To sign up for a developer account on Voicegain with free credits, click here.

Read more → 
Voicegain Transcribe as an On-Premise or Private Cloud based Meeting AI Assistant
Edge, Transcription, Announcement, Enterprise
Voicegain Transcribe as an On-Premise or Private Cloud based Meeting AI Assistant

Like Voicegain Transcribe, there are other cloud-based Meeting AI and AI note-taking solutions that work with video meeting platforms like Zoom and Microsoft Teams. However they do not meet the requirements of privacy-sensitive enterprise customers in financial services, healthcare, manufacturing and high-tech and other industry verticals. Data privacy and control issues would mean that these customers would want to deploy an AI based meeting assistant in their private infrastructure behind their corporate firewall.
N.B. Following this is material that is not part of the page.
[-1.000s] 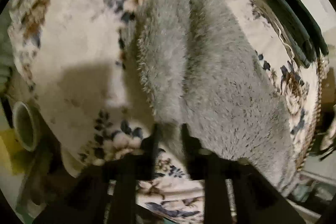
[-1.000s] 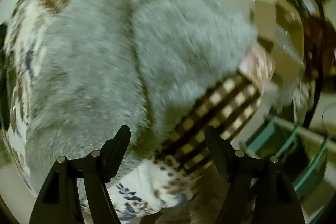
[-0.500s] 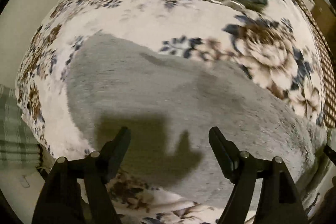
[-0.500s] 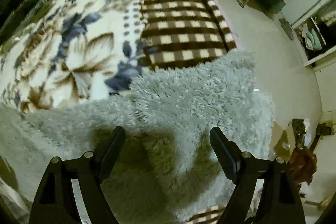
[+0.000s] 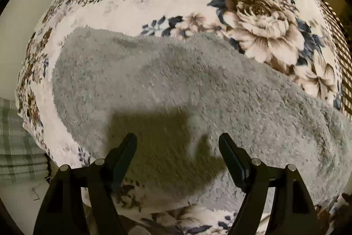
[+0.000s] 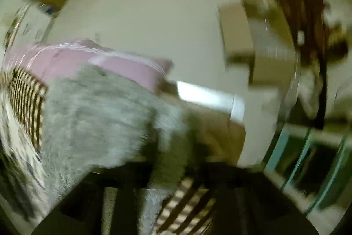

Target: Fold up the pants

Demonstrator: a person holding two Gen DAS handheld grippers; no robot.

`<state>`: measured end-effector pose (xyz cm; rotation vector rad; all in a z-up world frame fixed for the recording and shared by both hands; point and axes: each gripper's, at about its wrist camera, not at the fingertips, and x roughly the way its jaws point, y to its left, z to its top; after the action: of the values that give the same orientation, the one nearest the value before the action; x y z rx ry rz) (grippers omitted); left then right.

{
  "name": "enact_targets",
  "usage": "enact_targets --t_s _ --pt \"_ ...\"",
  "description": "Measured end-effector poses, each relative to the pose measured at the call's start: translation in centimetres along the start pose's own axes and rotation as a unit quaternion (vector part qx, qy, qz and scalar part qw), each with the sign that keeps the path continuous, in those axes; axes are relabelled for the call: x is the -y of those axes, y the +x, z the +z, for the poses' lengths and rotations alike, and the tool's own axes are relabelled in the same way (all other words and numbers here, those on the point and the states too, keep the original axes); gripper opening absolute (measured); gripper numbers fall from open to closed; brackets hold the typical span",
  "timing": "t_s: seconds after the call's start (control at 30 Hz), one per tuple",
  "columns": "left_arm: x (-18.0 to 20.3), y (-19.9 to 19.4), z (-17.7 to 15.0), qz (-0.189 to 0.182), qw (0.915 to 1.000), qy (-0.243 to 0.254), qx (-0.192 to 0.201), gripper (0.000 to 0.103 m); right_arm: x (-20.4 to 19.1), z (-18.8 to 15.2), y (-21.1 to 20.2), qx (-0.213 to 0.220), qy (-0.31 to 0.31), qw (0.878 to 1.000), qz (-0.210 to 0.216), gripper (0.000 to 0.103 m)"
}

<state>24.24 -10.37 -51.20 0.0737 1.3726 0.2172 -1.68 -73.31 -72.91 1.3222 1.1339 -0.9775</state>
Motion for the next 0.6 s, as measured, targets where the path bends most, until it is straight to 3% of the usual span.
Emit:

Voicegain Transcribe, built for the Edge - On-Prem or Private Cloud

Voicegain Transcribe has been designed and developed for the On-Prem Datacenter or Virtual Private Cloud use-case. Voicegain has already deployed this at a large global Fortune 50 company, making it one of the first truly On-premise/private-cloud AI Meeting Assistant solutions in the market.

The key features of Voicegain Transcribe are:

  1. Integrates with Zoom Local Recordings - In addition to data privacy and control this ensures 100% accurate speaker labels
  2. Custom AI Models - both Speech-to-Text and NLU models that summarize the meeting & extract key items  - are trained on customer data and are deployed behind the enterprise firewall
  3. Integrate with Enterprise SSO and email systems for signup
  4. Integrates with Local Storage & Databases

1. Zoom Local Recordings for 100% accurate Speaker labels

Zoom Local Recordings are recordings of your meetings that are saved in your computer's hard disk on your file-system and not on Zoom's cloud. This feature ensures that confidential and privacy-sensitive recorded audio and video content is stored within the enterprise and is not accessible to Zoom.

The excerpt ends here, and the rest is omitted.